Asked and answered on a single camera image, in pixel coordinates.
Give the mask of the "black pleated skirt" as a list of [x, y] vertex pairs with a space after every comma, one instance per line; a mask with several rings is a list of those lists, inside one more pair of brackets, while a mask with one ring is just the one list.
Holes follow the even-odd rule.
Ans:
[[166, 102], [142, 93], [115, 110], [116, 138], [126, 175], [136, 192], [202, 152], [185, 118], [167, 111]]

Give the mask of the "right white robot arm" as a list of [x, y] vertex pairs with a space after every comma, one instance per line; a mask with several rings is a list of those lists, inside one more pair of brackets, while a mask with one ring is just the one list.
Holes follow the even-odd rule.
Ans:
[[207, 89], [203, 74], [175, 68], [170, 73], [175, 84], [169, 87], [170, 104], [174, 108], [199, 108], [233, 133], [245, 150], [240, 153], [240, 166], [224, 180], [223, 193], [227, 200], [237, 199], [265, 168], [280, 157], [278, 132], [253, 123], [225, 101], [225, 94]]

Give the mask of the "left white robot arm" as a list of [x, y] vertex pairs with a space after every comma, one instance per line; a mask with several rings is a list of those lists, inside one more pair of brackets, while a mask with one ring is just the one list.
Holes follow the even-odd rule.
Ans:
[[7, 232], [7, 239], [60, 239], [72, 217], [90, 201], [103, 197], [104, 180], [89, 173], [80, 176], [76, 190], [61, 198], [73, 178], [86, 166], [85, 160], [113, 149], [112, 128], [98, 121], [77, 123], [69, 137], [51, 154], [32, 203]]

........

§ **Activity**
Determine the number of lines in the data above that contain the word "vertex", and provide only that figure.

§ **Output of the exercise**
3